Surprisingly our local newspapers seem to have missed this story yesterday. Never mind, we at the UAE community blog are happy to assist them with the dissemination of relevant news.

According to this report by Dow Jones Newswire (printed in the Wall Street Journal Asia online edition and picked up by Zawya.com), Istithmar World (Dubai World’s investment vehicle) defaulted on loan payments on a hotel investment in NYC in October, which led to a foreclosure auction a few days ago where they got $2 million for their equity in the property.

The whole thing is terribly complicated and involves ‘junior debt’ and ‘mezzanine financing’ etc. but this really just obfuscates the issue. Let’s ignore debts and defaults for a minute and simply look at the bottom line. Which, I think, is the whole point of investing after all.

According to the article, “[I]stithmar spent about $50 million in cash and borrowed $232 million to buy a 90% stake in the trophy hotel in October 2006. In June, Istithmar bought the remaining stake from UBS AG for about $4 million”.

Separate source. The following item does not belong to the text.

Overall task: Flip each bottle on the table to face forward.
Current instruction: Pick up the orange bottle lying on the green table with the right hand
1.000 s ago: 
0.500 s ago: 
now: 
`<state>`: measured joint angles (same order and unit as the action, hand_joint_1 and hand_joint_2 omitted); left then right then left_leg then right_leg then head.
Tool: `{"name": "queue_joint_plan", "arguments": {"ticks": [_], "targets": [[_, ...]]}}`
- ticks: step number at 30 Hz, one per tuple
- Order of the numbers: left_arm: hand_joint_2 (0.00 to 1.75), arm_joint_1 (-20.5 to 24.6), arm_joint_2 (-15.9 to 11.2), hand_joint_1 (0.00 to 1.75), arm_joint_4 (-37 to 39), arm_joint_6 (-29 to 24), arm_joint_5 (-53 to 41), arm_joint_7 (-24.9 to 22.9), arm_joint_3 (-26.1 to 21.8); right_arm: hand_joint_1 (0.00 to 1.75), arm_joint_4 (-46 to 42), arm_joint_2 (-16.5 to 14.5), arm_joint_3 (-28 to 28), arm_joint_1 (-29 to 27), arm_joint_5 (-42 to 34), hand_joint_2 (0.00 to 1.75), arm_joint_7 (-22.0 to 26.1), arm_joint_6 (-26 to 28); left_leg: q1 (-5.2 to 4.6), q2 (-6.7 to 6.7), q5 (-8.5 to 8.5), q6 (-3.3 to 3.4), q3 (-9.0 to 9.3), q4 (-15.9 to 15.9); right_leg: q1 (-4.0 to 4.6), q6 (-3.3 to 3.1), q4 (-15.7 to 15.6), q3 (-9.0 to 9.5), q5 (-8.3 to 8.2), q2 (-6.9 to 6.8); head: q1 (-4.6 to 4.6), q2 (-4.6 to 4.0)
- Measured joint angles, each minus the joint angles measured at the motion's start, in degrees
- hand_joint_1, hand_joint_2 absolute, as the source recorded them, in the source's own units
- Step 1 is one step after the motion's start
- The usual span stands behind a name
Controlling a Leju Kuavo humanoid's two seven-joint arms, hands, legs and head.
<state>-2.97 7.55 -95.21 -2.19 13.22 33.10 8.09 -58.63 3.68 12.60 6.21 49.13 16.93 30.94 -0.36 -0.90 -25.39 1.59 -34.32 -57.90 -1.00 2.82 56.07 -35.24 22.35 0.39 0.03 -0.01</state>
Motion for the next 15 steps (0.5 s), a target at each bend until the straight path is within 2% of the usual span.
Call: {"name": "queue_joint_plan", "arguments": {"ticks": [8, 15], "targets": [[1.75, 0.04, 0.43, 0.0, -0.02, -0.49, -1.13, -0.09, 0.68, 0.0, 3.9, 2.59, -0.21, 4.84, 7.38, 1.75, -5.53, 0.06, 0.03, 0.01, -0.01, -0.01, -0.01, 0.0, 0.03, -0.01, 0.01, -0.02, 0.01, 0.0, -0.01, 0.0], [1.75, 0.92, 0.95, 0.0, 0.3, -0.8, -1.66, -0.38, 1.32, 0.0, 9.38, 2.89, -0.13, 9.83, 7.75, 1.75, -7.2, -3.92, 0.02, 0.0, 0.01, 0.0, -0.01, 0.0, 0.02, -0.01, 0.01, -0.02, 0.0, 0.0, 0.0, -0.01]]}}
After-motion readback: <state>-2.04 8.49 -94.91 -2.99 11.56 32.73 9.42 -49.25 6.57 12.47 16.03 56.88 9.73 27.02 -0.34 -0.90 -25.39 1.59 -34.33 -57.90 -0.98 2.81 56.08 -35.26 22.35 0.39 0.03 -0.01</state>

So, Istithmar spent more than $50 million in cash and got back $2 million for their stake at the auction.
OK, someone will pick up the debt and with it, loads of negative equity because the value of the property is now less than half of what Istithmar (and their lenders) paid three years ago at the height of the market. But the bottomline is that Istithmar put more than $48 million in the sand in the space of three years. And this - involving New York City prime property and not, say, a reclaimed lump of sand in the the Persian Gulf - is quite an achievement for an investment firm. (You have to remember here that Istithmar means ‘investment’ in Arabic and not as you might think perhaps ‘reckless and shortsighted debt splurge’.)

As the saying goes: the money is in the buying. Clever investing means not to overpay.

The first Domino has fallen.

By the way, the report makes a mistake by muddling up Dubai World with Dubai Holding. Its closing paragraph states that “[D]ubai World is expected to sell some non-core assets including Central Park South landmark the Jumeirah Essex House..”
Jumeirah Group (which owns and manages Essex House) is of course part of Dubai Holding, Sheikh Mohammed’s personal investment holding company. It has nothing to do with Dubai World other than the name Dubai in it and the fact that ultimately one man controls everything.

Ehm, you can clearly see the difference...


Seabee said...

There are more than a few stories like this dotted around, assets being virtually given away. Buying at the top of the market, with borrowed money, and selling at the bottom says a lot about the brains behind the investments.

the real nick said...


Selling and defaulting are a bit different, though...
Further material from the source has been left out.